Each week, Crowell & Moring’s State Attorneys General team highlights significant actions that State AGs have taken. See our State Attorneys General page for more insights. Below are the updates from June 4-10, 2026:
New York
- New York Attorney General James secured a settlement exceeding $3.9 million from Xponential Fitness, Inc. and its current and former subsidiaries, resolving allegations that the company violated New York’s Franchise Sales Act by providing prospective franchise owners with materially misleading estimates of how long it would take to open new studio locations. OAG’s investigation found that while Xponential consistently disclosed opening timelines of three to six months in Franchise Disclosure Documents filed with the state, the company simultaneously reported substantially longer timelines—as many as 15 months—in annual reports filed with the U.S. Securities and Exchange Commission. The $3,971,250 settlement will be distributed entirely as restitution to impacted franchisees, with $3,000,000 allocated among 70 franchisees who experienced longer-than-disclosed opening delays and $971,250 paid to 25 franchisees who were ultimately never able to open their studio locations.
Texas
- Texas Attorney General Paxton launched an industry-wide investigation into protein powder manufacturers under the Texas Deceptive Trade Practices Act, examining whether companies falsely marketed or misrepresented the safety and contents of their products and failed to disclose known heavy metal contamination—including lead, cadmium, and inorganic arsenic—to consumers. The investigation follows independent testing by Consumer Reports and the Clean Label Project, which identified elevated levels of heavy metals across numerous popular protein powder products, with some plant-based powders found to contain lead levels averaging nine times higher than dairy-based alternatives and nearly half of all products tested exceeding California Proposition 65 limits for toxic heavy metals in a single serving.

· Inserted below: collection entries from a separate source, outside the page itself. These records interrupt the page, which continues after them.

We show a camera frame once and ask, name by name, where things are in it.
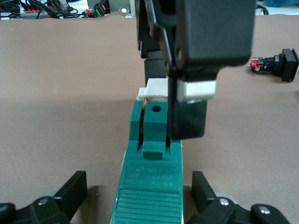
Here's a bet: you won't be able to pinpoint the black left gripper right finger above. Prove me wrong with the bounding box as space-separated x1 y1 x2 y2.
186 171 291 224

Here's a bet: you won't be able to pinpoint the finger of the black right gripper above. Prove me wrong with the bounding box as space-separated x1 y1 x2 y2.
167 67 225 140

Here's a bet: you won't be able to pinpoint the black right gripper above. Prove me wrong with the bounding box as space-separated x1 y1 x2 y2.
136 0 255 81

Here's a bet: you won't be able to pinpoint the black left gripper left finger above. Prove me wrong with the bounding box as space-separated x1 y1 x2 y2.
0 171 87 224

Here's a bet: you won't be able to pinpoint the green fixture block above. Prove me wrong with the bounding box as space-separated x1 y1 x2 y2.
109 78 185 224

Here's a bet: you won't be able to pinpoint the green connector red light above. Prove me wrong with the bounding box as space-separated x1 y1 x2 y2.
93 0 111 17

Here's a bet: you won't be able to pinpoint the brown table cover sheet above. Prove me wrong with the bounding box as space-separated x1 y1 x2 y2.
0 10 299 224

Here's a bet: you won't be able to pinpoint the black square pushbutton red terminals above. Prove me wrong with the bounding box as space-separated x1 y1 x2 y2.
249 48 299 83

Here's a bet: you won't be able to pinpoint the grey power strip orange plugs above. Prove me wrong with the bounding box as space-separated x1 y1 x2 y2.
20 0 63 20

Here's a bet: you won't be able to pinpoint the blue plastic bag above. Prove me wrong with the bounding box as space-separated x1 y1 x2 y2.
263 0 299 9

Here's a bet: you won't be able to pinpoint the black tangled cables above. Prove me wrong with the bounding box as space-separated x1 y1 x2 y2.
0 0 86 20

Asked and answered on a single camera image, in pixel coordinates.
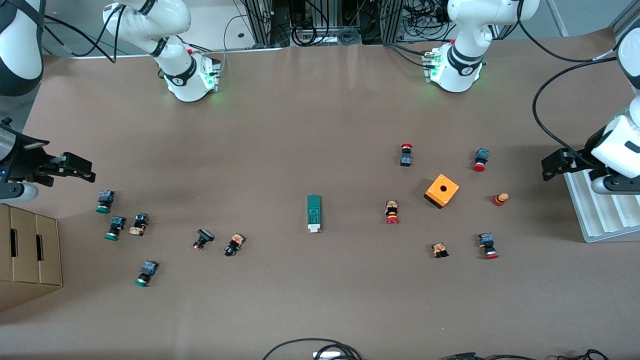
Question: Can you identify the green load switch cream base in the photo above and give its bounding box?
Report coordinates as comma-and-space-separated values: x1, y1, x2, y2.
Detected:
306, 194, 323, 234

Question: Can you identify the brown cardboard box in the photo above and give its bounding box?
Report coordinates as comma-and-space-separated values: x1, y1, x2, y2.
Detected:
0, 202, 64, 313

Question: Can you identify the black selector switch orange block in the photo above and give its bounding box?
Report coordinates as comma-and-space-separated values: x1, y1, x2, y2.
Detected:
224, 233, 246, 258

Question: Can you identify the black cable bundle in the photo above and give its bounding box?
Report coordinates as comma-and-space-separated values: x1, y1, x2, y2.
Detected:
440, 348, 611, 360

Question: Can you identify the black looped cable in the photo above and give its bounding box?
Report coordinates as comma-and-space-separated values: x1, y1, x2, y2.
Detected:
262, 338, 363, 360

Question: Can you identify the grey ribbed plastic tray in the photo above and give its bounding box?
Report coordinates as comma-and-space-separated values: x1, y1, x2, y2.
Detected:
564, 167, 640, 244

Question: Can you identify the orange button enclosure box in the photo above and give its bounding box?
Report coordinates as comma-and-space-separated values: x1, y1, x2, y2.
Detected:
424, 173, 460, 210

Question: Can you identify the green push button blue block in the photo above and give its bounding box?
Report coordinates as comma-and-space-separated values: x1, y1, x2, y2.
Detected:
134, 260, 160, 288
104, 216, 127, 241
96, 190, 116, 214

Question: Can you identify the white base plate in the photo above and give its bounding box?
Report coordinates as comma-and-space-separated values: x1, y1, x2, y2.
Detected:
42, 0, 286, 60

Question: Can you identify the aluminium rack with cables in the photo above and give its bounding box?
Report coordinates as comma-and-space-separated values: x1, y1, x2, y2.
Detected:
240, 0, 416, 48

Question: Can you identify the black square button red stem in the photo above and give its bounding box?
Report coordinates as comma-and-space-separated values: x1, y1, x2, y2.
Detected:
193, 228, 215, 252

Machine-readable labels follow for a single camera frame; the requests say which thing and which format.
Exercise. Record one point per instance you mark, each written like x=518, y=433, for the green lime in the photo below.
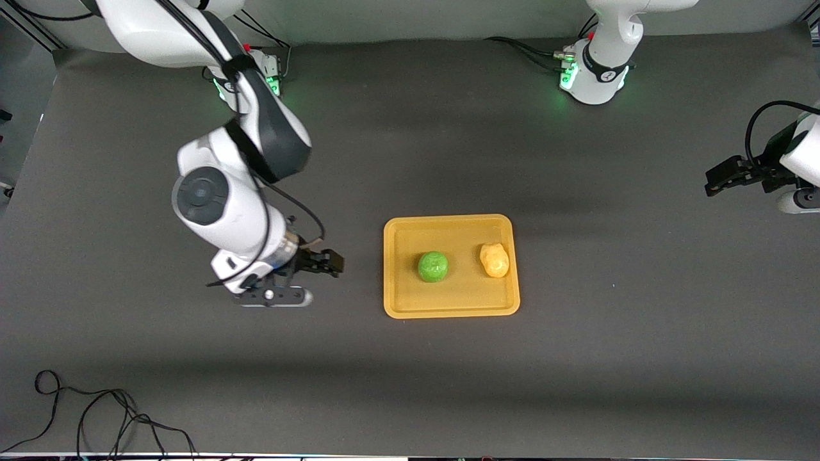
x=433, y=267

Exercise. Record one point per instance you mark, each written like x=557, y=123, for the orange plastic tray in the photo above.
x=458, y=298

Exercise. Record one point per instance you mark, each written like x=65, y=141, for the yellow potato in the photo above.
x=494, y=260

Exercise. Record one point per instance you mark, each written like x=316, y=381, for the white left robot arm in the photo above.
x=602, y=70

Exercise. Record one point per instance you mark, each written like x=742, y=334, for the dark grey table mat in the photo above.
x=384, y=160

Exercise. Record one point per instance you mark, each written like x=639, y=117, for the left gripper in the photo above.
x=766, y=170

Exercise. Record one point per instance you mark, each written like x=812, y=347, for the black aluminium frame rail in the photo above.
x=36, y=32

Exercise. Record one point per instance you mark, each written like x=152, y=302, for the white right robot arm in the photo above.
x=224, y=205

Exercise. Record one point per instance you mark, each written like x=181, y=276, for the black table edge clamp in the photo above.
x=5, y=116

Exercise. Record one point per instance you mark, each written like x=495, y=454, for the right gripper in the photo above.
x=309, y=260

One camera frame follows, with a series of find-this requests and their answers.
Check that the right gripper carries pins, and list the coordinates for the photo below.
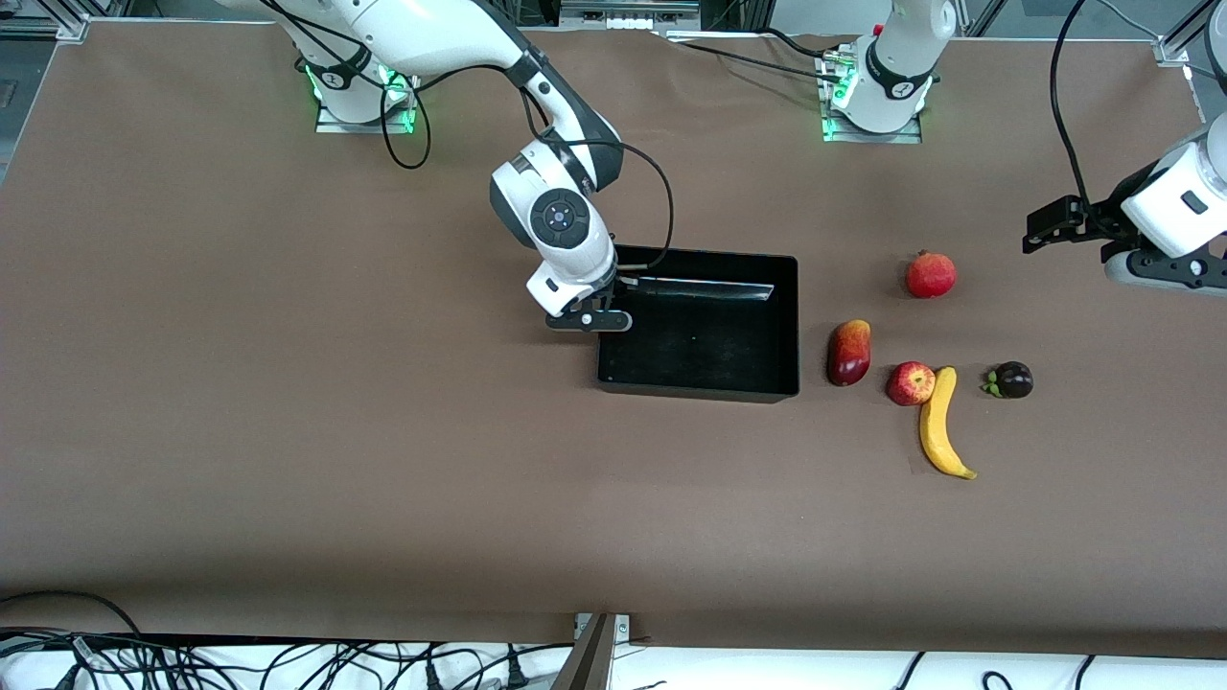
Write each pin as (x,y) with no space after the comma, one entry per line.
(613,289)

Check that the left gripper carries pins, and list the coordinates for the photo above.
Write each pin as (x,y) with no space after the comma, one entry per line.
(1099,218)

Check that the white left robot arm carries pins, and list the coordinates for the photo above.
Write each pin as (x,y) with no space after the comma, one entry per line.
(901,57)

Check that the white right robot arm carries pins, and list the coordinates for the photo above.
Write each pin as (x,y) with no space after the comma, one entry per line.
(431,34)

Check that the black plastic box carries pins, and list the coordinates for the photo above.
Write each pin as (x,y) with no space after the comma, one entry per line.
(709,355)

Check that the red apple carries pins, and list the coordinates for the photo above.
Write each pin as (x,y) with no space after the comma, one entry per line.
(910,383)

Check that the yellow banana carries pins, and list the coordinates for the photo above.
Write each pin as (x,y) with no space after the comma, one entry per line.
(935,431)

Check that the dark purple mangosteen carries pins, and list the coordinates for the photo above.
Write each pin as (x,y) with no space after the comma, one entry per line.
(1011,380)

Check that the red pomegranate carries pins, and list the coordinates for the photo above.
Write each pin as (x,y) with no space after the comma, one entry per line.
(931,274)

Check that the red yellow mango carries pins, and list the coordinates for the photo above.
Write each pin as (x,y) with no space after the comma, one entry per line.
(849,353)

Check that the grey power strip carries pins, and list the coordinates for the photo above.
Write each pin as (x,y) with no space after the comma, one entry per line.
(628,14)

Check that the brown paper table cover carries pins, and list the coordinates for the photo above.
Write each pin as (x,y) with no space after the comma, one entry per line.
(288,431)

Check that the aluminium frame corner piece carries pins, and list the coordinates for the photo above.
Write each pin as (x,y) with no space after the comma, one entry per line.
(48,27)
(1174,50)

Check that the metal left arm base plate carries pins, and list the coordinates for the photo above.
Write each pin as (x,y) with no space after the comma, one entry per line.
(834,129)

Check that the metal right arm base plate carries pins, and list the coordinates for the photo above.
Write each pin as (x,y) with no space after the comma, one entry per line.
(331,123)

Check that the metal table edge bracket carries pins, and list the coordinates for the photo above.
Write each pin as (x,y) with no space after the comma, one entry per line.
(594,656)

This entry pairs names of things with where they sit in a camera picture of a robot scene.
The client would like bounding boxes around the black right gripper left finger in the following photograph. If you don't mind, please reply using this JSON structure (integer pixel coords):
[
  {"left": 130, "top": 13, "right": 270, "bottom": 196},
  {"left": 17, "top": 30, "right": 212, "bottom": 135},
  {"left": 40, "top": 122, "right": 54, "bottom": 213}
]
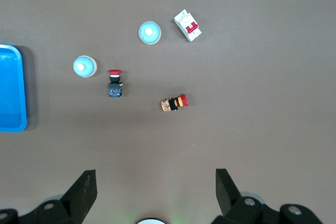
[{"left": 0, "top": 168, "right": 98, "bottom": 224}]

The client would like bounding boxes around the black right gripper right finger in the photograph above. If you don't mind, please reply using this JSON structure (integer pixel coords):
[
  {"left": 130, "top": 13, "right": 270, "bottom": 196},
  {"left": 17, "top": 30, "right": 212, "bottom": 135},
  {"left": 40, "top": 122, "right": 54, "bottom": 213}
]
[{"left": 211, "top": 168, "right": 327, "bottom": 224}]

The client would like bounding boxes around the blue call bell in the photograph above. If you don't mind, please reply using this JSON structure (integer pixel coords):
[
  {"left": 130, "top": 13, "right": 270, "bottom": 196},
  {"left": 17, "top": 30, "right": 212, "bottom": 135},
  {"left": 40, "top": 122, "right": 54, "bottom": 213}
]
[
  {"left": 138, "top": 20, "right": 162, "bottom": 46},
  {"left": 72, "top": 55, "right": 98, "bottom": 78}
]

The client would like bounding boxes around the brown table mat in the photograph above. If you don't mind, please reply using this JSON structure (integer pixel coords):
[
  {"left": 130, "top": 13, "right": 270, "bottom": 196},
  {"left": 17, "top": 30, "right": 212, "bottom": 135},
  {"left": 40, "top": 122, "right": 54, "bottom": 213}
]
[{"left": 0, "top": 0, "right": 336, "bottom": 224}]

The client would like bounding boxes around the orange emergency stop button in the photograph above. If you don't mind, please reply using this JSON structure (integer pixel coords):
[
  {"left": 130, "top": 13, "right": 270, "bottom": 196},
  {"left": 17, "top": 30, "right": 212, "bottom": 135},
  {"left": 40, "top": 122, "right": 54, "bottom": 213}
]
[{"left": 160, "top": 93, "right": 188, "bottom": 113}]

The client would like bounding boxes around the blue plastic tray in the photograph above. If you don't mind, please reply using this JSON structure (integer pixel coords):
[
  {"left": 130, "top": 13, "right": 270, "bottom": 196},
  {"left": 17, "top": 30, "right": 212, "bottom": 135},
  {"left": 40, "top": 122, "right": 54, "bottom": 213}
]
[{"left": 0, "top": 44, "right": 28, "bottom": 133}]

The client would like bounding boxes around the white circuit breaker red lever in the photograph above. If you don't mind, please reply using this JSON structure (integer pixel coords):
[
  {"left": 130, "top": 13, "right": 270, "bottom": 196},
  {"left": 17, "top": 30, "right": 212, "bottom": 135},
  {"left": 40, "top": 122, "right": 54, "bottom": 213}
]
[{"left": 173, "top": 8, "right": 203, "bottom": 42}]

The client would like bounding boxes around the red mushroom pushbutton switch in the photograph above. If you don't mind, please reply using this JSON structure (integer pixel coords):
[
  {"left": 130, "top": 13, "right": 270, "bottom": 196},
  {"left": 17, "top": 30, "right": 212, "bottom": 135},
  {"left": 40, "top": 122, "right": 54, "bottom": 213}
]
[{"left": 107, "top": 69, "right": 124, "bottom": 98}]

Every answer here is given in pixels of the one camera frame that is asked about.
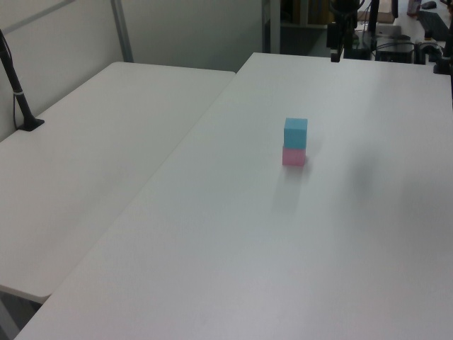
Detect blue cube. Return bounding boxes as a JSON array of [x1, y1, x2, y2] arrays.
[[283, 118, 309, 149]]

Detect white side table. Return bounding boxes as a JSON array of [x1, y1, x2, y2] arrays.
[[0, 62, 237, 304]]

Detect black equipment box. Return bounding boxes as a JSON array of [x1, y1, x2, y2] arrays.
[[374, 42, 415, 64]]

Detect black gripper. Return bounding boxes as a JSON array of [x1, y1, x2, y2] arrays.
[[327, 0, 356, 63]]

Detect pink cube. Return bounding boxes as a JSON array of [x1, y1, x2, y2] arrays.
[[282, 145, 306, 166]]

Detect black camera stand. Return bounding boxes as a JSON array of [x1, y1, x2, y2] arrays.
[[433, 31, 453, 75], [0, 28, 45, 132]]

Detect black keyboard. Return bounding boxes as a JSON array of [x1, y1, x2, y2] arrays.
[[418, 10, 449, 40]]

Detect black monitor stand pole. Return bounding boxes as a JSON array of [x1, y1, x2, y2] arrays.
[[367, 0, 382, 35]]

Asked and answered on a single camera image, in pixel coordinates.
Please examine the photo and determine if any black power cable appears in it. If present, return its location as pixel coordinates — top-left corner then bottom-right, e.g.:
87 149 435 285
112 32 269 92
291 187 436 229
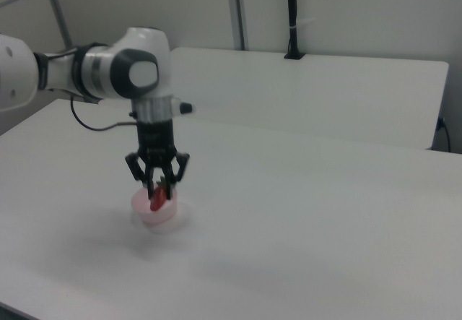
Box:
437 116 453 153

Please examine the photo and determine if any grey partition frame post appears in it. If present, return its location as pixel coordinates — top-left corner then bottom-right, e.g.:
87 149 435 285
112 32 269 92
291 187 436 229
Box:
226 0 250 51
40 0 76 49

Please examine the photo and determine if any red strawberry with green stem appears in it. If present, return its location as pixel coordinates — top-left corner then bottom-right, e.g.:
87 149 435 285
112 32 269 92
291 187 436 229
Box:
149 176 171 213

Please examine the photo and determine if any white side table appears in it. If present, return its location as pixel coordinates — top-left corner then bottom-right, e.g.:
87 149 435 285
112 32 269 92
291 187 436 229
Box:
168 46 450 151

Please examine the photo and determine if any pink plastic bowl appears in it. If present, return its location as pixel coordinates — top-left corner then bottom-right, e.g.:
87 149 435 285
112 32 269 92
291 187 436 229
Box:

- Texas Attorney General Paxton launched an investigation into Celsius Holdings, Inc. and its subsidiary Alani Nutrition, LLC under the Texas Deceptive Trade Practices Act, examining whether the companies misled consumers about the safety of their Alani Nu energy drink—which contains 200 mg of caffeine per 12-oz can—for children and adolescents. The investigation centers on concerns that despite medical guidance from the National Institutes of Health advising against energy drink consumption by minors due to risks including elevated heart rate, high blood pressure, and dehydration, Alani Nu employs colorful packaging and youth-oriented branding that appears to deliberately target younger consumers while failing to include age-related or heart-health warnings beyond a listing of the caffeine amount.